Restraining government employee compensation would help repair Alberta finances
Alberta’s public finances are in rough shape. The Notley government expects to run another budget deficit this year (estimated at $8.8 billion) and has no plan to balance the books until at least 2023/24. Since 2014/15, the province has added over $33 billion in new net debt with roughly $36 billion more planned for the next five years.
How did Alberta get to this point?
There are certainly many factors at play but Alberta’s fiscal challenges today are largely due to the fact that successive governments—past Progressive Conservatives and the current NDP administration—have done a poor job controlling the growth in government spending.
To repair provincial finances, and address the root cause of Alberta’s fiscal problems, it will be critical for the government to constrain future spending increases. An important area of spending to scrutinize is the wages and benefits of government employees, which consume a sizeable portion of Alberta government’s annual program spending.
And there’s ample evidence suggesting there is scope to better control compensation costs going forward. Research consistently shows that the wages and benefits of government employees tend to eclipse those for comparable private-sector positions.
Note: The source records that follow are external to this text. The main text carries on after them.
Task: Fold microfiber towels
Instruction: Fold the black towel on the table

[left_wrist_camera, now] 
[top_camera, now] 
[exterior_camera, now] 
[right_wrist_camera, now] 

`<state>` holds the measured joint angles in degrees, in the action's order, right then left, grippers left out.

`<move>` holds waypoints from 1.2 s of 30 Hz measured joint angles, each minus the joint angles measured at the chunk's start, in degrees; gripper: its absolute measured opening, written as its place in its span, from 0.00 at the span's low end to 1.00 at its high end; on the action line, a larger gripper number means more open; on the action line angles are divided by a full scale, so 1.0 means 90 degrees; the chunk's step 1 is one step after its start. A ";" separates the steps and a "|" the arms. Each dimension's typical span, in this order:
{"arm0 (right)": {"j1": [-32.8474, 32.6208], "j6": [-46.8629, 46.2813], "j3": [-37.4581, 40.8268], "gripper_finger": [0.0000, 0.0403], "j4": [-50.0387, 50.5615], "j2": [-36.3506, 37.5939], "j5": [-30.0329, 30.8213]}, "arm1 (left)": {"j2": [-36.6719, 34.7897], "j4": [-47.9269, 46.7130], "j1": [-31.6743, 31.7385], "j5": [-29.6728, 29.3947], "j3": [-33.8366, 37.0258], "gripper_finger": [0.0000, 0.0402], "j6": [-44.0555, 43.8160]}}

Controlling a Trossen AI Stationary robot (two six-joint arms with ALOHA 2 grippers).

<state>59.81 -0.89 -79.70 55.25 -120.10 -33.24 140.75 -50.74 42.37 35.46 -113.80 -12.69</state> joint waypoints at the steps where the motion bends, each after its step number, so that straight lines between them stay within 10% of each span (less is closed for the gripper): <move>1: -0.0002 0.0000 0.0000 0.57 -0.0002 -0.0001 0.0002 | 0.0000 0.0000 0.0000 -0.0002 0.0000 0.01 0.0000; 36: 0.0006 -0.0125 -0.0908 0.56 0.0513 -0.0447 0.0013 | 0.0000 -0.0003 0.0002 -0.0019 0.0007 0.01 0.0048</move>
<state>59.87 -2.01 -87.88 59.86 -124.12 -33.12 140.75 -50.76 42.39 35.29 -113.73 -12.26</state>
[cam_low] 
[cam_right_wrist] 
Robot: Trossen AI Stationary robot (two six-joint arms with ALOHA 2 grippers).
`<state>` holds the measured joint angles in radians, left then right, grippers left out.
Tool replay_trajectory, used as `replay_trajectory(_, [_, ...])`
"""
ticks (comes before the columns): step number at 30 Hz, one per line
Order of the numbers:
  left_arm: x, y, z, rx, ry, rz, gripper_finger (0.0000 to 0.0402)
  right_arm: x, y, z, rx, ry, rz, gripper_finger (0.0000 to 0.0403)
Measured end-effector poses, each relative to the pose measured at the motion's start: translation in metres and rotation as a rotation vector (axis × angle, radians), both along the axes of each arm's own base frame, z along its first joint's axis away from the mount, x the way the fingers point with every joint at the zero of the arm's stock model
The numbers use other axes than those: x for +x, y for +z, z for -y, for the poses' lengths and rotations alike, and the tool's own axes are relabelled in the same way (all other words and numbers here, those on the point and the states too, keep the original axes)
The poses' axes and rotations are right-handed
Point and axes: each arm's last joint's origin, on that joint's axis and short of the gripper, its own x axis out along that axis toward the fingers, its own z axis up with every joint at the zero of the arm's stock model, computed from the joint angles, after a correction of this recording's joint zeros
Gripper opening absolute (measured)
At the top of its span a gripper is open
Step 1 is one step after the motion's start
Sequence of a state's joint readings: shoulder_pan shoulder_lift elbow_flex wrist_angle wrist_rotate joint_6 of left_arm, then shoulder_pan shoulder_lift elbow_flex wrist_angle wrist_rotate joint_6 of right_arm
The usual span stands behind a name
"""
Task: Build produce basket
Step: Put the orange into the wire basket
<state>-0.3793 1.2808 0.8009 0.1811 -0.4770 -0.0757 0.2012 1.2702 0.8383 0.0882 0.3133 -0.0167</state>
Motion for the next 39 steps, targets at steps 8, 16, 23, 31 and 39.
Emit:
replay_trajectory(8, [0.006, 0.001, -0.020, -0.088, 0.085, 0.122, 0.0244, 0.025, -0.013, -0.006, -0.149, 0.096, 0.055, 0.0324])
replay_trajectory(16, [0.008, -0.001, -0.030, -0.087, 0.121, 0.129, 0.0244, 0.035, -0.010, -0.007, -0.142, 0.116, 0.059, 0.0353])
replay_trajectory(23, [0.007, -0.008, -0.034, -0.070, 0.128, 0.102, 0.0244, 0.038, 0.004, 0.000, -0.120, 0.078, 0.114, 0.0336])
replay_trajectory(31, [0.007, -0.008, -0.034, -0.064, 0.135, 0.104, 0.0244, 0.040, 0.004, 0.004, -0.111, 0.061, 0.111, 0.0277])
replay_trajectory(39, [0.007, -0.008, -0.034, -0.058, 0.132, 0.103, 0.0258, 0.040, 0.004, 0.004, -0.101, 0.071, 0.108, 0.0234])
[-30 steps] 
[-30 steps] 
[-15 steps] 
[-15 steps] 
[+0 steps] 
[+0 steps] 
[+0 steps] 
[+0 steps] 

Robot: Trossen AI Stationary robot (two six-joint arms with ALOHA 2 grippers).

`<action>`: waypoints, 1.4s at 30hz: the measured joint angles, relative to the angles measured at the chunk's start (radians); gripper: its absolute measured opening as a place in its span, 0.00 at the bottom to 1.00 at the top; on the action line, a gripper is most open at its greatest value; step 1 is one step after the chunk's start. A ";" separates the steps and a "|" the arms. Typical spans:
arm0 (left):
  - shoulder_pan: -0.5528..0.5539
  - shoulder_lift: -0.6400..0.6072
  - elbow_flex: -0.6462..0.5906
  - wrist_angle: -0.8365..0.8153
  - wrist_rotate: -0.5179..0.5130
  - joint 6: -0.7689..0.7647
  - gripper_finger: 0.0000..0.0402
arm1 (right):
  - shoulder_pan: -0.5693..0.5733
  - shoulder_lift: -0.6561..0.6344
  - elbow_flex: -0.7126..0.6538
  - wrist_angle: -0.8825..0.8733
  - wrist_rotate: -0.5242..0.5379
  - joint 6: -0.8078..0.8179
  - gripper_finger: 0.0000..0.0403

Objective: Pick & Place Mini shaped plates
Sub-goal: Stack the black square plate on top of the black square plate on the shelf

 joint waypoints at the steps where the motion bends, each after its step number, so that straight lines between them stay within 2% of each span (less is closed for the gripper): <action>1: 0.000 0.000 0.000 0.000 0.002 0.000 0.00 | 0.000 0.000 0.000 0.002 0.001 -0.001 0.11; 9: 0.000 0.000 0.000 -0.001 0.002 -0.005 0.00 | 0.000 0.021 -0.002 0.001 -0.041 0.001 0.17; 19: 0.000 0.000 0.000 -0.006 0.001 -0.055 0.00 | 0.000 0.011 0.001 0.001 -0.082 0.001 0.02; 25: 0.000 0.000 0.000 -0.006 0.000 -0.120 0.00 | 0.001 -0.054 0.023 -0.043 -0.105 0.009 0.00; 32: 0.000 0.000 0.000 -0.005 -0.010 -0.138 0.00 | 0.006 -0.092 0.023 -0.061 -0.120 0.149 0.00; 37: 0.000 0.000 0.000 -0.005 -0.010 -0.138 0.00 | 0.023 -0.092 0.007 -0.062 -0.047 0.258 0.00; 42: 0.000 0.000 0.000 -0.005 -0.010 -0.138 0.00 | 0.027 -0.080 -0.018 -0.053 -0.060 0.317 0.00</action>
A new Fraser Institute study provides the latest estimates of the government wage premium in Alberta. Using Statistics Canada data, the study finds that government employees (federal, provincial and local) receive, on average, 9.6 per cent higher wages than comparable workers in the private sector. This wage premium accounts for differences between workers in the two sectors such as their age, gender, education, tenure, experience and type of work.
But wages are just one component of total compensation, which includes pensions, early retirement and job security. Once various non-wage benefits are factored in, the available data from Statistics Canada suggests that government employees come out even further ahead.
First consider the imbalance on pensions, one of the costliest benefits provided to workers in both sectors. In 2017, 72 per cent of government workers in Alberta were covered by a registered pension plan compared to 24.2 per cent of private sector workers. Among those covered, virtually all in the government sector (95.3 per cent) had a defined benefit pension—which guarantees a level of benefits in retirement—versus just 29.3 per cent of workers in the private sector.
Government-sector workers in Alberta also retire 1.7 years earlier, on average, than private-sector workers and they are away from their jobs for personal reasons 11.8 days per year compared to 6.5 days for private sector workers.
When it comes to job security, another non-wage benefit, government workers have a distinct advantage. In 2017, 4.2 per cent of private-sector employees in Alberta experienced job loss—roughly six times higher than the 0.7 per cent of government-sector employees.
Of course, governments need to provide competitive compensation to attract qualified employees, but the fact is wages and benefits in the government sector are out of step with the private sector.
So what drives this disparity in wages and benefits?
One important reason for the government wage premium is that in the government sector, political factors largely determine the wage-setting process, while economic realities—such as productivity concerns, profitability, and resource constraints—guide the process in the private sector. Moreover, the monopoly environment of the government sector amplifies these differences, compared to the competitive environment of the private sector.
Bringing government employee compensation more in line with private-sector norms is one way the Notley government could help stem the province’s troubling debt accumulation. Rather than passively waiting and hoping for another spectacular oil boom, actively working now to control compensation costs can help this government avoid passing along even more debt to future generations.